The records below:
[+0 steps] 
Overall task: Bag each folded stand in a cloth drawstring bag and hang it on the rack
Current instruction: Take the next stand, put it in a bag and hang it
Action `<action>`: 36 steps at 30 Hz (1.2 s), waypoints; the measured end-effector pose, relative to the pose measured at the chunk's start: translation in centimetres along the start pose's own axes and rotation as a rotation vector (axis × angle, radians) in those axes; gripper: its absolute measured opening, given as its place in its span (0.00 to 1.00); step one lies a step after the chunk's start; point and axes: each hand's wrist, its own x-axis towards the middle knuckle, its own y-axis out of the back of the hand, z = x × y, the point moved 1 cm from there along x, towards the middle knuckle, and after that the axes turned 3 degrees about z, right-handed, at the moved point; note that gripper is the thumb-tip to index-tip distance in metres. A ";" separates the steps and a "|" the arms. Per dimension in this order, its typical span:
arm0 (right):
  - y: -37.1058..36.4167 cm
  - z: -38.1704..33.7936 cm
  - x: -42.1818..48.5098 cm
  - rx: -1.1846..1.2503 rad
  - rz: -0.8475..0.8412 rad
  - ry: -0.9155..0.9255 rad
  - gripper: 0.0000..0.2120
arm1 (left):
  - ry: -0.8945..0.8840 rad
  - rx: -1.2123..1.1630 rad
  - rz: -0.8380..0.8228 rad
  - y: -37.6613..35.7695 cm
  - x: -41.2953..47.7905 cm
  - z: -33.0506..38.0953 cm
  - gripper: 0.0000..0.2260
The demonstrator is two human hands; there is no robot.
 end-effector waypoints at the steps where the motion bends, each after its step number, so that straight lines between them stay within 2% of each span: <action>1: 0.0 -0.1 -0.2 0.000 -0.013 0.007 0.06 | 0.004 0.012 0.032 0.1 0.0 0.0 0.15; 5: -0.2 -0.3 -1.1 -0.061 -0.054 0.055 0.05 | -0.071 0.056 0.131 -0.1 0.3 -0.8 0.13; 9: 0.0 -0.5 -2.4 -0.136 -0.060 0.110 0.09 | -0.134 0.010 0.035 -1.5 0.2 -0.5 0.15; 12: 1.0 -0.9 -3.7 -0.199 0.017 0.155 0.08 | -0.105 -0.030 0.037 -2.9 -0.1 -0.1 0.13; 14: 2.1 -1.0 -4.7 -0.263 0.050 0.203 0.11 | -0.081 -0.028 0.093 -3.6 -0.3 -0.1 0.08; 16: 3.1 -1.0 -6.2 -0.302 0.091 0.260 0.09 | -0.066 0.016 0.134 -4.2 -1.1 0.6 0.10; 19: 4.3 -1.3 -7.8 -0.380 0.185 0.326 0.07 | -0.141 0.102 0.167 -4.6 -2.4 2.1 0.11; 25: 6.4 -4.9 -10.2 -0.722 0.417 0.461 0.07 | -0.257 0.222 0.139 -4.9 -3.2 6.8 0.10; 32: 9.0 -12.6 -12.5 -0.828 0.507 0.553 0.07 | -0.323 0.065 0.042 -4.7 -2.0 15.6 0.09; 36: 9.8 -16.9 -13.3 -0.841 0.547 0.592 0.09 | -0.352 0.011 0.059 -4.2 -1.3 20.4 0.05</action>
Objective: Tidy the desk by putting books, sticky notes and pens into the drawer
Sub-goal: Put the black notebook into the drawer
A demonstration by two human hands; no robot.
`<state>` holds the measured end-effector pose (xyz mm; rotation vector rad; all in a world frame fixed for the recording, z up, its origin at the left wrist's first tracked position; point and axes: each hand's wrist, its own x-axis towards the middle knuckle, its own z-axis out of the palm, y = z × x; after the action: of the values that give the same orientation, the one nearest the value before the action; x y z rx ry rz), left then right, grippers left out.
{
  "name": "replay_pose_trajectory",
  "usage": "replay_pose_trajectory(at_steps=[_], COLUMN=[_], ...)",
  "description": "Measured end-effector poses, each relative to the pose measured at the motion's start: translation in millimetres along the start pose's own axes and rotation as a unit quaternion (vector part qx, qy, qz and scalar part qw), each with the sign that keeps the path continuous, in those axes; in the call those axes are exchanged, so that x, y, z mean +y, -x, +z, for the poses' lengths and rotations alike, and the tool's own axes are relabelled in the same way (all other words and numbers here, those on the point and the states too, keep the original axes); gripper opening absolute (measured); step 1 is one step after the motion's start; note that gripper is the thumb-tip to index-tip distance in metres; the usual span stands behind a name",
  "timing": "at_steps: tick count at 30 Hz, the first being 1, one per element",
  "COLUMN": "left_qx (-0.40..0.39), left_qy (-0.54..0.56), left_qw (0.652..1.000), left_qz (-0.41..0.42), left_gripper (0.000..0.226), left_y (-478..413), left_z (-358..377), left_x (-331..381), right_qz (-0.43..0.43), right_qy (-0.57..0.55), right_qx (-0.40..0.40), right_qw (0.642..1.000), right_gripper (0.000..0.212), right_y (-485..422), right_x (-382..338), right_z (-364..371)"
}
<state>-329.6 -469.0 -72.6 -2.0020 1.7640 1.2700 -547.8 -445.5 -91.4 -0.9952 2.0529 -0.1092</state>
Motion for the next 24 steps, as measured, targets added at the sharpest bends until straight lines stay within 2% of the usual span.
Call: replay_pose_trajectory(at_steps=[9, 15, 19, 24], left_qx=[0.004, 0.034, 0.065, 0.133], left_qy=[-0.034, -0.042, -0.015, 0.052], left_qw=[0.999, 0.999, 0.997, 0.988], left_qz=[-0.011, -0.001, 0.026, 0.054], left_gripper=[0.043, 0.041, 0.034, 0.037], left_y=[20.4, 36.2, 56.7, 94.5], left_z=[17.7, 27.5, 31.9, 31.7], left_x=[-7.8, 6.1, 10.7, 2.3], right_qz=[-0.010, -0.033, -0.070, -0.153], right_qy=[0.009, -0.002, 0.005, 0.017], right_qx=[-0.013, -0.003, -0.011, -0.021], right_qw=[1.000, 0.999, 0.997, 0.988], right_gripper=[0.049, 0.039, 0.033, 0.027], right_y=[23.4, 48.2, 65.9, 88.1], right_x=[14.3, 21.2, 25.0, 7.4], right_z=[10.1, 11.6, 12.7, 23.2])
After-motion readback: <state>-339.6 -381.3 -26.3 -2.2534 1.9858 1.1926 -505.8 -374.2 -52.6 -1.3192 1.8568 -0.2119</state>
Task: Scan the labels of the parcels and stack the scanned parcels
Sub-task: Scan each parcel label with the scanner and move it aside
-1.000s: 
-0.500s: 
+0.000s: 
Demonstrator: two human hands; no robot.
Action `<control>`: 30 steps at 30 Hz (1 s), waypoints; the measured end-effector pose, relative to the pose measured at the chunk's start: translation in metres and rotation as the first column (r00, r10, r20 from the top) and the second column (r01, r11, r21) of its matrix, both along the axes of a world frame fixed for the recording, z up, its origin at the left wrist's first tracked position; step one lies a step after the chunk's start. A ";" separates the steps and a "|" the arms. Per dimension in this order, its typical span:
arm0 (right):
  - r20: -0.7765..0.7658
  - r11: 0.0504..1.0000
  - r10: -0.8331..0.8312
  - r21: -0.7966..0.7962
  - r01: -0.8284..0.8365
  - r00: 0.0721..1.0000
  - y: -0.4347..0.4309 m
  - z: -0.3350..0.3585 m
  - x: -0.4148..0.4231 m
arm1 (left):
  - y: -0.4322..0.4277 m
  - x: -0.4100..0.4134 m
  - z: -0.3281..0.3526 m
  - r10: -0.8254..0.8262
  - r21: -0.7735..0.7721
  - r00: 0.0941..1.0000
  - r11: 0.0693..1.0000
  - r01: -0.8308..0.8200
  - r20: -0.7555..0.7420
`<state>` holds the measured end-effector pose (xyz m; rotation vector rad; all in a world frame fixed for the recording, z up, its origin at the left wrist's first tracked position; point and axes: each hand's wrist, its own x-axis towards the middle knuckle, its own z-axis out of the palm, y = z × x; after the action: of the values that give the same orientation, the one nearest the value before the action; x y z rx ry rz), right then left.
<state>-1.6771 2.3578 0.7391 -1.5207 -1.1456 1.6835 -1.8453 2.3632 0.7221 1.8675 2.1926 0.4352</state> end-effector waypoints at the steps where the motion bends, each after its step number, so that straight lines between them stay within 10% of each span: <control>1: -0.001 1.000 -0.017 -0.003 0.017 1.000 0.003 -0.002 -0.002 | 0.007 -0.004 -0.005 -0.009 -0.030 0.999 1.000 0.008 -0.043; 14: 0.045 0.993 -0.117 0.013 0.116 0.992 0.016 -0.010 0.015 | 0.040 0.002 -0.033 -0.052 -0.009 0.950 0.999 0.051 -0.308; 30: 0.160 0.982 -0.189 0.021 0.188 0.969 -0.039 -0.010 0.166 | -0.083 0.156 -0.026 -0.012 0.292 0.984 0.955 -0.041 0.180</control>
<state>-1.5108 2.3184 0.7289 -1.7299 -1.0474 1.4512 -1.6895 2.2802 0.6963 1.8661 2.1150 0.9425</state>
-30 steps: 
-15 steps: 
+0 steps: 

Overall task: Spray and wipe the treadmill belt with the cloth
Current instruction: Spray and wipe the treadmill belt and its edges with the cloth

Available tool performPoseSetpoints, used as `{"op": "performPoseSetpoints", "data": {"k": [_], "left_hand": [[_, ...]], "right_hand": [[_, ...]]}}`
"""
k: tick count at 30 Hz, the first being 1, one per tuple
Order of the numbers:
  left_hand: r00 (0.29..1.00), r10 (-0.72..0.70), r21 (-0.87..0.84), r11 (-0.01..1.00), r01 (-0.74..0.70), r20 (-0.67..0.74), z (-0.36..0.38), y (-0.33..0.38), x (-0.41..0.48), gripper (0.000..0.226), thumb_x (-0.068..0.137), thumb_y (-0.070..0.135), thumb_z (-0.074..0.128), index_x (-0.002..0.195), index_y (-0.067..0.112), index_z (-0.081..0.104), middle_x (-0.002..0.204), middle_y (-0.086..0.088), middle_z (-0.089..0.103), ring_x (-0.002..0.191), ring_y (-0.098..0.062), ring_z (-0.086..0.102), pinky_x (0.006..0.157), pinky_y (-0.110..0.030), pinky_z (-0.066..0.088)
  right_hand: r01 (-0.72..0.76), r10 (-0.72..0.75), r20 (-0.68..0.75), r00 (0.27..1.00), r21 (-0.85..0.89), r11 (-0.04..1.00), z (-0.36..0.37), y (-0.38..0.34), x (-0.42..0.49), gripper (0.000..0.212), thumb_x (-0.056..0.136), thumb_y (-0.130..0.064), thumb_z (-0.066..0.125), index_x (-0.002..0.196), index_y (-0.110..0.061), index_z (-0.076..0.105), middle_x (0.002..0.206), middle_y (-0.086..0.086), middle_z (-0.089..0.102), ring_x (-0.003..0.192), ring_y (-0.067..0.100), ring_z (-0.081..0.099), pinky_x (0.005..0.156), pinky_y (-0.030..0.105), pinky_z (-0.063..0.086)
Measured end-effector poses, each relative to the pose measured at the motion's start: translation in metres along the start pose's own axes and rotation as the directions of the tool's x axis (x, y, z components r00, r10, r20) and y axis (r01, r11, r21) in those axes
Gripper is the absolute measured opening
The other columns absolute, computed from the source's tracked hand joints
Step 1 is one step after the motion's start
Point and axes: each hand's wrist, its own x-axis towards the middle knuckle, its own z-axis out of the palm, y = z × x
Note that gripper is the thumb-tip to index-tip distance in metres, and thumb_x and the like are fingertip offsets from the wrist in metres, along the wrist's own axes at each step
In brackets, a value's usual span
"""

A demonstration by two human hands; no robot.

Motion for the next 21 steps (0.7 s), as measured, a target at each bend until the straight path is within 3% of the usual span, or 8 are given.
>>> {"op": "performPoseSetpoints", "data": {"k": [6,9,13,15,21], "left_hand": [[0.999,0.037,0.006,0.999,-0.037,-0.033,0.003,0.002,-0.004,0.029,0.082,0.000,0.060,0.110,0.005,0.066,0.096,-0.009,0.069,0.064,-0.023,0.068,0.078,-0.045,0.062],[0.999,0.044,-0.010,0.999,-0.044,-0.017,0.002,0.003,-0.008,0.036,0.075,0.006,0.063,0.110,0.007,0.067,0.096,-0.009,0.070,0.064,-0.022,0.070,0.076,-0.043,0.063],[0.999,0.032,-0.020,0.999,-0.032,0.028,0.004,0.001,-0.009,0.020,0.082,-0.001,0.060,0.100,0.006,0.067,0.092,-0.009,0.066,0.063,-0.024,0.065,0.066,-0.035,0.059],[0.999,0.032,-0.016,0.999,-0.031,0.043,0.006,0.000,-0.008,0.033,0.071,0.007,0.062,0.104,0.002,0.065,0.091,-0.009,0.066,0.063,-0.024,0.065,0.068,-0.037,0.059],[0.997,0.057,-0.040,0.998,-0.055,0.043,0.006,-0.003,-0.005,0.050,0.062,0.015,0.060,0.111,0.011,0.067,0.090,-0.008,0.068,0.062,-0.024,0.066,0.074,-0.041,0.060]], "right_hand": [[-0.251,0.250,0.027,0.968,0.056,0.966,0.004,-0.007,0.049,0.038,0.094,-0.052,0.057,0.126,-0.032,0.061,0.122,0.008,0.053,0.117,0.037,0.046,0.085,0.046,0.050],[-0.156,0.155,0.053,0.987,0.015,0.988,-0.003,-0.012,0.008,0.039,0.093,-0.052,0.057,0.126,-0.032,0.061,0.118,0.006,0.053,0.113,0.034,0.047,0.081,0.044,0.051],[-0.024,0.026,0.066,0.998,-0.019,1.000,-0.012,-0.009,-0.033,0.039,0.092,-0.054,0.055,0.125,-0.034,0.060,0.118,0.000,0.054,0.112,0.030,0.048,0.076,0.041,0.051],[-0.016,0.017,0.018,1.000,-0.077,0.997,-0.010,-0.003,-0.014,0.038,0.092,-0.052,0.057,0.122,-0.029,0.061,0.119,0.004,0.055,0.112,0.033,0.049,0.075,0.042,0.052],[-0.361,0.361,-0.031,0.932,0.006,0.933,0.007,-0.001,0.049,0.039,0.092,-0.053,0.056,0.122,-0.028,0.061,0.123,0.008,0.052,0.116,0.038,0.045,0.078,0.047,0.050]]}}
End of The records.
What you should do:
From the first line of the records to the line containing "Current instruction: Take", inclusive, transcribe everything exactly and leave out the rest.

Output of the task:
[+0 steps] 
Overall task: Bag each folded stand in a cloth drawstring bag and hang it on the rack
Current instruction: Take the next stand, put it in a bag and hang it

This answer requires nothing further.